## Task requirements
Would you please return the lines of the entries below starting at the line that has "Q: Spot the pink" and ending at the line that has "Consider the camera", both included, exactly as they are?

Records from a collection:
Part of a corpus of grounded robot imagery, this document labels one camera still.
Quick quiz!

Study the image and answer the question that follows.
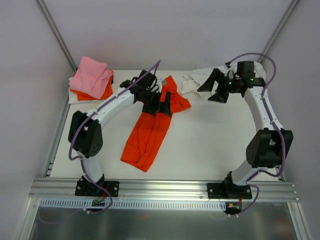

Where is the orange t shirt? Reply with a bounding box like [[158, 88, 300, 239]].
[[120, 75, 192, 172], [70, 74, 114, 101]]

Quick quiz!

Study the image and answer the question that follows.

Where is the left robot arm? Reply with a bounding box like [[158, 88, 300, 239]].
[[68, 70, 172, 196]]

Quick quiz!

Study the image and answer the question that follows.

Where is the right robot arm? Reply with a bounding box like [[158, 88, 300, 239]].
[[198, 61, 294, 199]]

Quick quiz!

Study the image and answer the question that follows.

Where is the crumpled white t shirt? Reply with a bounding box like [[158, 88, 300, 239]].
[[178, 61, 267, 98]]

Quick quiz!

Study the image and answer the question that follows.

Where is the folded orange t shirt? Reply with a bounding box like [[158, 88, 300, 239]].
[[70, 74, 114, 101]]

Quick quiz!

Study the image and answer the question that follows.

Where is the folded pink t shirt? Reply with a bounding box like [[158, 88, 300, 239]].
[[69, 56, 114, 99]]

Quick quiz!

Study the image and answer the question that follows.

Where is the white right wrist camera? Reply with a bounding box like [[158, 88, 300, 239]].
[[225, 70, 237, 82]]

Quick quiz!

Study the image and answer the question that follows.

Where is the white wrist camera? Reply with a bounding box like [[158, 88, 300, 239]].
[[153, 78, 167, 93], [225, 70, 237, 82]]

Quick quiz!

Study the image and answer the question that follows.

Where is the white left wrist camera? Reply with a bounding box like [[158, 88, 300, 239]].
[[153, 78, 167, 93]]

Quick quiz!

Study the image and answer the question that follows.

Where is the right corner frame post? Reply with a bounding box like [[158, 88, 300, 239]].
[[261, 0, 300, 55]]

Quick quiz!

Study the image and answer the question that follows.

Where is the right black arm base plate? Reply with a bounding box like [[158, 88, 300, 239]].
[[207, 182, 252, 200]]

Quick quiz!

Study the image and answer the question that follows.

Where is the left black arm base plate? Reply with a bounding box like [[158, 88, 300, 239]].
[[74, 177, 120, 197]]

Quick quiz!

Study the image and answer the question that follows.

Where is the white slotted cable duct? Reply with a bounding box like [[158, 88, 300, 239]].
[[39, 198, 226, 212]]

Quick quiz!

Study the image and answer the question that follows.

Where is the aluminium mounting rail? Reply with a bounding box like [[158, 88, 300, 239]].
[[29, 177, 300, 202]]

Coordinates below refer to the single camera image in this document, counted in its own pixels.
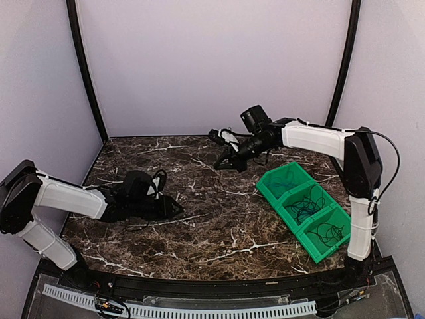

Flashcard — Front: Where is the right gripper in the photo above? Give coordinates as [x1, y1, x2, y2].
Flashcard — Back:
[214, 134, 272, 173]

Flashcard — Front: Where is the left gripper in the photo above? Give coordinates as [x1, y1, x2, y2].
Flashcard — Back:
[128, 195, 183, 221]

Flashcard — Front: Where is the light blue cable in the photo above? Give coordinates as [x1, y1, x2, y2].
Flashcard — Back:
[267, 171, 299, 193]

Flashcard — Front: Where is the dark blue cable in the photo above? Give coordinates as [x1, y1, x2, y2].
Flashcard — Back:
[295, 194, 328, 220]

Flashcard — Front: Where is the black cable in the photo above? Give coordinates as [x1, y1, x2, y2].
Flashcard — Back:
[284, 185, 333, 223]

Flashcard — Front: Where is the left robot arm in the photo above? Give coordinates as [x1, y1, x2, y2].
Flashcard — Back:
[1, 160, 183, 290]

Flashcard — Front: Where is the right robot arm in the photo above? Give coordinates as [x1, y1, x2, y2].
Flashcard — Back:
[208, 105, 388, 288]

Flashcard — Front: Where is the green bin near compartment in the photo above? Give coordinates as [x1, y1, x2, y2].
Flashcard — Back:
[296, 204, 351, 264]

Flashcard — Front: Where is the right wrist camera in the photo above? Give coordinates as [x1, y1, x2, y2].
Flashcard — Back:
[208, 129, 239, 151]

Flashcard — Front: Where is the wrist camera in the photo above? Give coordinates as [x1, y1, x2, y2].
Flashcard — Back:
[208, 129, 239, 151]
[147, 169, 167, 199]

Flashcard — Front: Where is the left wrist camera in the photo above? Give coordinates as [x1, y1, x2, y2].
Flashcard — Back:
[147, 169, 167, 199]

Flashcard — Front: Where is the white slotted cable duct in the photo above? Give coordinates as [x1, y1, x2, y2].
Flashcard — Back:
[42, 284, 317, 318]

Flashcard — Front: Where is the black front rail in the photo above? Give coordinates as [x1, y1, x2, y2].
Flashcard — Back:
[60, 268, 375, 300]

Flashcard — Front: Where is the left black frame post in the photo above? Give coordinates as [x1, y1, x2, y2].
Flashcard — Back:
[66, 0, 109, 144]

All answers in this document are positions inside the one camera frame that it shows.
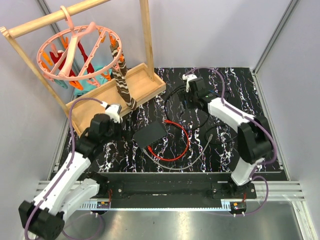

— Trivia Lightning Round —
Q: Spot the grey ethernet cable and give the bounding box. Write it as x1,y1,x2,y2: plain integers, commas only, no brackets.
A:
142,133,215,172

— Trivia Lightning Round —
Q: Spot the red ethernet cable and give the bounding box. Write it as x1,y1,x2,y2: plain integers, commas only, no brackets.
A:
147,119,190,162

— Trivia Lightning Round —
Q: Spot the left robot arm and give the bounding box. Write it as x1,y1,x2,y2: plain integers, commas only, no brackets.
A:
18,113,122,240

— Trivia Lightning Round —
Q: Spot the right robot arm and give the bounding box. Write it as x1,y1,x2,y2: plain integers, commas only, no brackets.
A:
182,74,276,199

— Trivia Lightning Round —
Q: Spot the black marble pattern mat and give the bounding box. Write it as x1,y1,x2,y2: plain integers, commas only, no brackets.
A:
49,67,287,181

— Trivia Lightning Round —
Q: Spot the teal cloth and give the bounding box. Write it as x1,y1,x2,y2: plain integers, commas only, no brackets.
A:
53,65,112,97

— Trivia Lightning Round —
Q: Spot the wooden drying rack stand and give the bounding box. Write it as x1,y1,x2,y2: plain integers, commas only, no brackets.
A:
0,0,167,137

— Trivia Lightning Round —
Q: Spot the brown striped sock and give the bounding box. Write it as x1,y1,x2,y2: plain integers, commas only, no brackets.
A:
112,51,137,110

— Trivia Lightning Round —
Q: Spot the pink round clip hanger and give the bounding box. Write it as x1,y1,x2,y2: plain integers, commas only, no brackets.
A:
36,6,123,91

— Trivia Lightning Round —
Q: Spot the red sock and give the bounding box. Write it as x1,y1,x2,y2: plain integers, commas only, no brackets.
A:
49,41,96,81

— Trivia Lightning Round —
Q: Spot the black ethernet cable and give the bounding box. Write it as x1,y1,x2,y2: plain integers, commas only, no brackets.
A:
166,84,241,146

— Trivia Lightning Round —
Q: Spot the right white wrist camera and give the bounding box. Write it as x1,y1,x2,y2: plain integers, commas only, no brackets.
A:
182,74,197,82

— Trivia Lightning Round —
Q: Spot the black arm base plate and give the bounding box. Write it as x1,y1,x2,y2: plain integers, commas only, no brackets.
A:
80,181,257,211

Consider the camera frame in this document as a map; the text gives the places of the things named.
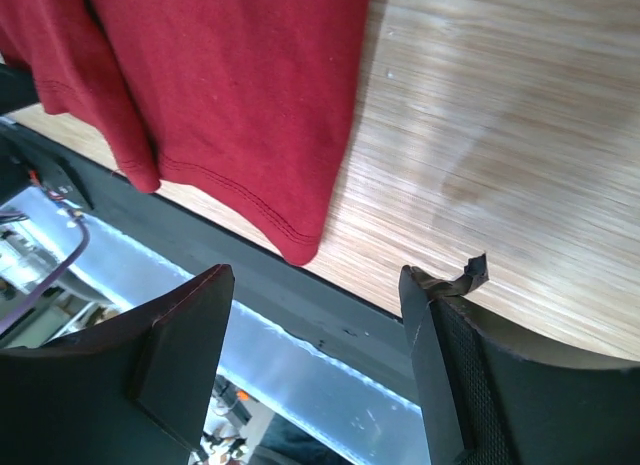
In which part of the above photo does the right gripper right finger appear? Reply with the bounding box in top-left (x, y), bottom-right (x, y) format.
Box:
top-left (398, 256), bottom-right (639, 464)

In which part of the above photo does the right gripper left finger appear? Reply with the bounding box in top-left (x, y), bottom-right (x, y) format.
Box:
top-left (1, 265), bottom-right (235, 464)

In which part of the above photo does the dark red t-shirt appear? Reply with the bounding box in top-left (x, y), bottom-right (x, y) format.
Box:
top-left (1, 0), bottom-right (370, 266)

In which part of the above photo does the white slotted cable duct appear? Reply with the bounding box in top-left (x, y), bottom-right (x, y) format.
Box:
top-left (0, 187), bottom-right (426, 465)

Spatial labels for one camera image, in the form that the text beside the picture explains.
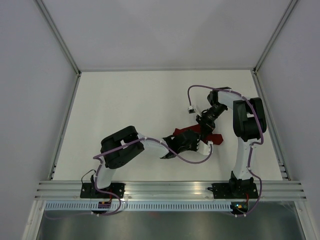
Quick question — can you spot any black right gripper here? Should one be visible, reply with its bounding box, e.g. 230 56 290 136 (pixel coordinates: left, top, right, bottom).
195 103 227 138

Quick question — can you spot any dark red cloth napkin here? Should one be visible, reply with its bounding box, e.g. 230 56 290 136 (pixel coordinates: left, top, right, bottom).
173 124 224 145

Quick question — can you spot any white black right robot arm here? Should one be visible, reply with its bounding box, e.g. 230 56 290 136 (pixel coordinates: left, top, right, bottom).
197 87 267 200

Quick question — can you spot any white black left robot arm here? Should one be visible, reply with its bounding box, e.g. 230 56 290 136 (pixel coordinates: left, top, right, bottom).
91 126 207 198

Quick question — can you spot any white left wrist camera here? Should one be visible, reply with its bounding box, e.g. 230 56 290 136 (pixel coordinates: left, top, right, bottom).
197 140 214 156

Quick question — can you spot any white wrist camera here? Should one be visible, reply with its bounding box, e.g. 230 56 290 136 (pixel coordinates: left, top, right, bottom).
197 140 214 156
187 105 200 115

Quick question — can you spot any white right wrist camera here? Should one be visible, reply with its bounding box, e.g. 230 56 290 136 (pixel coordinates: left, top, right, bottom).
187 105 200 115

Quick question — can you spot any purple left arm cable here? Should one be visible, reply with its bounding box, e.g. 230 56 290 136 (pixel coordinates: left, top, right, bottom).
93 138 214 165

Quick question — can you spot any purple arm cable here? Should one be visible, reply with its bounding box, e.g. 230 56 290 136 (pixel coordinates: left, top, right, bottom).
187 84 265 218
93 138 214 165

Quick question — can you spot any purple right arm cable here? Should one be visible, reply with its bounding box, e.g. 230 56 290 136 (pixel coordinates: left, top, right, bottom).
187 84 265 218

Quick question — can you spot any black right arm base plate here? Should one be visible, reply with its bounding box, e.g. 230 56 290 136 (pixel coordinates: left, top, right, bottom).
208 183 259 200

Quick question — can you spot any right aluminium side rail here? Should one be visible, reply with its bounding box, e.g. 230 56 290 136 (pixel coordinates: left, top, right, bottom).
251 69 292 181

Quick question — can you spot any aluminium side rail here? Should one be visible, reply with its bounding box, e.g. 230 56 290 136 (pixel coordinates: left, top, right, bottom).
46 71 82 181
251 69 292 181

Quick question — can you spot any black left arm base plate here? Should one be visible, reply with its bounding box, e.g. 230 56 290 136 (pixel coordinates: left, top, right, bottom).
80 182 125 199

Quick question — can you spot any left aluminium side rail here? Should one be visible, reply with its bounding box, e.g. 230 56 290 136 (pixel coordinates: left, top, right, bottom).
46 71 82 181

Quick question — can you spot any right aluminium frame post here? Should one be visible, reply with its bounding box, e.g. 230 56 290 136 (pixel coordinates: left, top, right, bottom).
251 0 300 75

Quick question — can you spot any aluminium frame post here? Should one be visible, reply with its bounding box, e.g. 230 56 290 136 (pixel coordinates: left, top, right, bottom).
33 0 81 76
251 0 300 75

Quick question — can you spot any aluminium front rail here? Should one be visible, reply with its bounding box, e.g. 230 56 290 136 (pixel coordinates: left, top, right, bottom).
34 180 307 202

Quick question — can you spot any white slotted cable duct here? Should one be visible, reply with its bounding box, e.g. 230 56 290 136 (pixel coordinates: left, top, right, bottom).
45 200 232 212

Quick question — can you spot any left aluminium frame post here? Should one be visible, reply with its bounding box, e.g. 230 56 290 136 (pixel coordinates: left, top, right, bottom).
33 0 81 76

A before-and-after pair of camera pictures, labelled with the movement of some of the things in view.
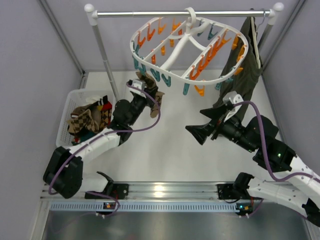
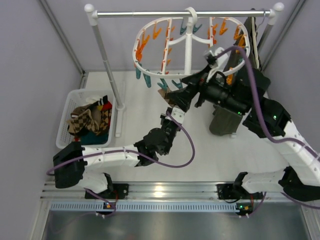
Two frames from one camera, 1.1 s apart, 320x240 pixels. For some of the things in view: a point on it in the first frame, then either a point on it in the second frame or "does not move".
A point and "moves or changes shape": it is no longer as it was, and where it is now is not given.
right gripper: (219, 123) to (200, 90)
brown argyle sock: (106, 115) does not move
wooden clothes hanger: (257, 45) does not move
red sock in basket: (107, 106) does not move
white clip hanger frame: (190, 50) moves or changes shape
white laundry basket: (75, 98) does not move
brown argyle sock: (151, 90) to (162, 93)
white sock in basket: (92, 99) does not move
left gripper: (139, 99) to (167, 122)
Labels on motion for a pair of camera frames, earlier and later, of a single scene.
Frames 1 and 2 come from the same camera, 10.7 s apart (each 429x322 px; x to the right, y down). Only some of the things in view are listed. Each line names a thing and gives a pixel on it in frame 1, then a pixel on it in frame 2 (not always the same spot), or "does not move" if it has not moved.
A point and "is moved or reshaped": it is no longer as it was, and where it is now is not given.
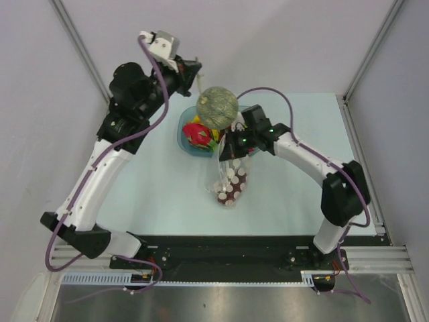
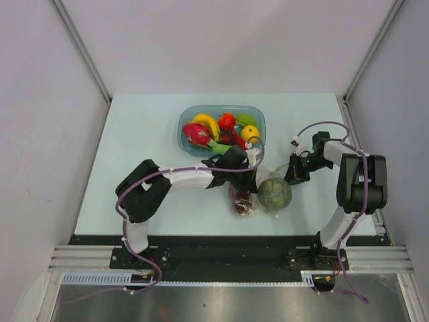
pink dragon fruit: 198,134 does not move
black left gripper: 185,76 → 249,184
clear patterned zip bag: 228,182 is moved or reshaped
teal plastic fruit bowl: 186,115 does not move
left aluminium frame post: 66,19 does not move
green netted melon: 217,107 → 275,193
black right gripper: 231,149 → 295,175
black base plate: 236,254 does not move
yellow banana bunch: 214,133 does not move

## Written answer
Q: Spot the pink round clip hanger and give the bounding box. Write it as x1,y1,x2,y2: plain integers, commas only, no brackets.
A:
36,6,123,91

— Trivia Lightning Round —
Q: Spot the red sock and give the bounding box. Write it as x1,y1,x2,y2: plain integers, commas only, no brackets.
A:
49,41,96,81

— Trivia Lightning Round —
Q: Spot the black ethernet cable and give the bounding box. Write it as x1,y1,x2,y2: plain integers, commas only, no brackets.
A:
166,84,241,146

— Trivia Lightning Round —
Q: Spot the right white wrist camera and give the bounding box. Write it as x1,y1,x2,y2: plain integers, commas only, no brackets.
A:
182,74,197,82

— Trivia Lightning Round —
Q: Spot the black arm base plate and give the bounding box. Write it as x1,y1,x2,y2: plain integers, commas only, no brackets.
A:
80,181,257,211

Consider the camera frame in this document as a map; the text gives the places of the things named.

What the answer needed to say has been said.